Crystal Structure Of The Gabaa Ionotropic Receptor

This short article briefly describes the structure of the ionotropic GABAA receptor. The GABAA receptor is a Cl- permeable ion channel extensively expressed in the postsynaptic membrane of inhibitory central nervous system neurons. The binding of GABA opens the receptor-associated ion channel, leading to the influx of Cl- ions into the intracellular space. This leads to the hyperpolarisation of the neuronal membrane, inhibits neuronal transmission, and decreases the probability of action potential firing.
Note that GABAA transmission may be excitatory in some neurons during some stages of neuronal developement. Whether the opening of GABAA receptors will lead to efflux or infux of Cl- ions depends on the equilibrium potential for Cl-, which is set by manipulating the Cl- concentration gradient across the neuronal membrane.
The GABAA channel is a member of the cys-loop receptor family. The ion-permeating pore of the channel is surrounded by five protein subunits, which carefully assemble within the synaptic membrane. The assembly of these subunits leads to the formation of the channel pore, ion selectivity filter, ligand binding sites, neurotransmitter binding sites and regulatory motifs, and other functional domains.

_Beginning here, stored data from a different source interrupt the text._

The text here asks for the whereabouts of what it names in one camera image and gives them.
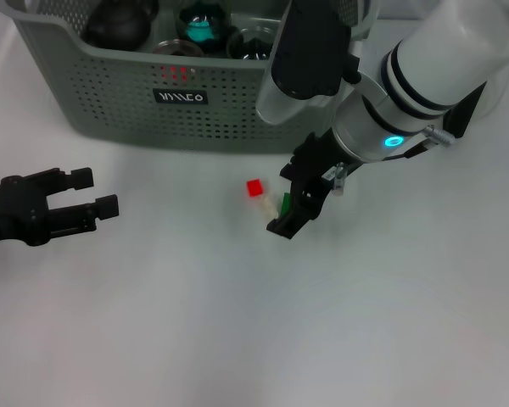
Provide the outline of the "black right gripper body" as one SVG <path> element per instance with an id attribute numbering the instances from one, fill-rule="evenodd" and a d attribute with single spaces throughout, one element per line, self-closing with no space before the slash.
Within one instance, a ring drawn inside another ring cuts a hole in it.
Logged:
<path id="1" fill-rule="evenodd" d="M 348 155 L 339 145 L 333 130 L 321 136 L 311 133 L 293 152 L 280 176 L 290 181 L 292 208 L 316 208 L 330 193 L 330 181 L 323 176 L 338 163 L 346 163 Z"/>

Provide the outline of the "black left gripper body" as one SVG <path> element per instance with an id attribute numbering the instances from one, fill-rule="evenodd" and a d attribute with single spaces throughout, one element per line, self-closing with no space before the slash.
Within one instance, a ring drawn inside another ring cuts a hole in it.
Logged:
<path id="1" fill-rule="evenodd" d="M 0 241 L 18 240 L 37 247 L 51 240 L 47 220 L 50 175 L 43 171 L 0 181 Z"/>

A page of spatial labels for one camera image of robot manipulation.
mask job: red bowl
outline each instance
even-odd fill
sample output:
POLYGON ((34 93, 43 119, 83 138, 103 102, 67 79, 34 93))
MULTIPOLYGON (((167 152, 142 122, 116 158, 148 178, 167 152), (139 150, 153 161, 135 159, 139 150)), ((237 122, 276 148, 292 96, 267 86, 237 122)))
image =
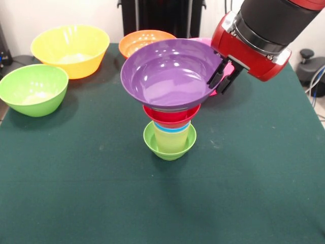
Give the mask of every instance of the red bowl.
POLYGON ((143 110, 149 118, 162 127, 178 128, 186 125, 191 119, 193 119, 198 113, 200 107, 201 104, 186 111, 166 113, 143 105, 143 110))

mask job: lime green bowl
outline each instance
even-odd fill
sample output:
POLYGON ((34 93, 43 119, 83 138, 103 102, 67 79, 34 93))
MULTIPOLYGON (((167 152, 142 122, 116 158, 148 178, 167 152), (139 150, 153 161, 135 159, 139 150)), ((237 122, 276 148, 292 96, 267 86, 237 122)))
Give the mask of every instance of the lime green bowl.
POLYGON ((196 132, 194 126, 191 124, 189 126, 188 136, 186 139, 184 149, 180 152, 176 152, 173 154, 166 154, 164 152, 159 152, 159 149, 157 147, 156 138, 154 135, 153 121, 151 121, 144 129, 143 139, 144 139, 145 143, 147 144, 147 146, 149 147, 149 149, 151 151, 153 151, 158 157, 160 157, 164 160, 167 160, 167 161, 172 161, 172 160, 176 160, 176 159, 180 158, 181 156, 183 156, 185 153, 187 153, 192 148, 192 146, 194 145, 194 143, 197 139, 197 132, 196 132))
POLYGON ((54 112, 63 101, 68 81, 67 73, 59 67, 24 66, 0 81, 0 99, 22 114, 45 116, 54 112))

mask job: bowl
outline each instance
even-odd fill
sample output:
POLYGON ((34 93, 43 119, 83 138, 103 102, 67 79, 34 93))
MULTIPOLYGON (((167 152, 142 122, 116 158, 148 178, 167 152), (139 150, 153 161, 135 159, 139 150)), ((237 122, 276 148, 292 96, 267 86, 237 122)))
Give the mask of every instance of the bowl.
POLYGON ((41 33, 30 49, 42 63, 63 68, 70 79, 80 79, 98 69, 109 44, 109 36, 97 27, 66 25, 41 33))
POLYGON ((176 37, 172 34, 160 30, 139 30, 123 37, 118 45, 118 49, 125 58, 128 58, 140 48, 147 46, 151 43, 175 38, 176 37))
POLYGON ((211 46, 212 38, 210 38, 210 37, 195 37, 195 38, 191 38, 191 39, 198 41, 198 42, 202 42, 202 43, 208 45, 209 47, 211 46))
POLYGON ((154 154, 156 154, 161 159, 164 159, 167 161, 172 161, 172 160, 176 160, 176 159, 182 157, 185 153, 187 153, 193 147, 193 145, 197 139, 197 132, 195 131, 194 126, 190 125, 184 149, 179 152, 172 153, 172 154, 167 154, 167 153, 159 151, 158 146, 157 146, 156 137, 154 134, 154 124, 152 121, 146 126, 146 128, 143 132, 143 139, 144 139, 146 145, 149 147, 149 149, 154 154))
POLYGON ((54 112, 63 101, 68 81, 68 74, 59 67, 24 66, 0 81, 0 99, 22 114, 45 116, 54 112))
POLYGON ((176 112, 191 109, 213 93, 207 82, 221 63, 207 45, 189 39, 152 43, 123 64, 124 89, 143 105, 176 112))
POLYGON ((199 104, 189 110, 166 113, 143 105, 143 110, 151 120, 157 122, 159 125, 166 128, 178 128, 191 121, 197 115, 200 107, 201 105, 199 104))
MULTIPOLYGON (((211 38, 210 37, 196 37, 196 38, 191 38, 192 40, 204 43, 208 45, 209 47, 211 46, 211 38)), ((231 64, 228 63, 226 67, 224 68, 223 72, 224 75, 222 78, 224 78, 226 75, 231 74, 234 71, 235 67, 231 64)), ((213 93, 210 94, 210 96, 215 96, 217 95, 217 92, 214 90, 213 93)))

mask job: white wall
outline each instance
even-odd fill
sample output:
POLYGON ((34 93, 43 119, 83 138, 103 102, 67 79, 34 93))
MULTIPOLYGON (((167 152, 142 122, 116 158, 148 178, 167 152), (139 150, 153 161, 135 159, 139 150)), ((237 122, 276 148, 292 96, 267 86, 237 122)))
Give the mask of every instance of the white wall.
POLYGON ((13 56, 30 54, 34 37, 65 24, 91 24, 119 42, 123 21, 116 6, 117 0, 0 0, 0 23, 13 56))
MULTIPOLYGON (((206 0, 202 8, 201 37, 211 37, 224 15, 223 0, 206 0)), ((243 0, 233 0, 237 12, 243 0)), ((105 30, 112 42, 123 37, 121 7, 117 0, 0 0, 0 23, 13 55, 30 54, 30 44, 39 33, 64 24, 91 24, 105 30)), ((325 56, 325 10, 290 45, 291 65, 300 61, 299 51, 311 48, 316 56, 325 56)))

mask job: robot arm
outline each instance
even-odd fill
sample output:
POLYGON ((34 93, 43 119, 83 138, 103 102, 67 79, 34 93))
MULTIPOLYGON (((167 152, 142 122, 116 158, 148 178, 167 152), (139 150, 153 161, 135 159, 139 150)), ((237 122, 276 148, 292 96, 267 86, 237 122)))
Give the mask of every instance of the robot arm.
POLYGON ((325 7, 325 0, 245 0, 238 14, 227 13, 217 26, 211 47, 222 62, 207 82, 224 93, 243 69, 261 81, 287 64, 287 46, 325 7), (234 72, 221 81, 228 62, 234 72))

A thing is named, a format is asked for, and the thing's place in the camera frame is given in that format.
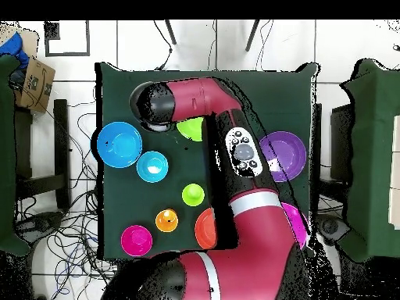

The figure below shows the ribbon structure of two adjacent GABAA receptor subunits (blue and red). The upper regions of the protein are formed of beta-pleated sheet secondary structures arranged in a beta-sandwich. These are the regions of the channel exposed to the extracellular solution. The alpha-helical regions of the channel are anchored within the synaptic membrane. The neurotransmitter binding site (green) is located at the interface of the two subunits, and faces the extracellular solution.


The neurotransmitter binding event induces a change in the 3D structure of the protein, which eventually leads to the opening of the channel pore, and permeation of the Cl- ions in or out of the cell. The tight coupling between the extracellular domain and transmembrane domains of the GABAA receptor allows for the neurontramitter binding event to be transduced to the channel pore. In the figure below the neurotransmitter is shown as a cyan sphere. The full molecular structure is shown for the amino acids important in the transduction of the ligand-binding event to the channel pore.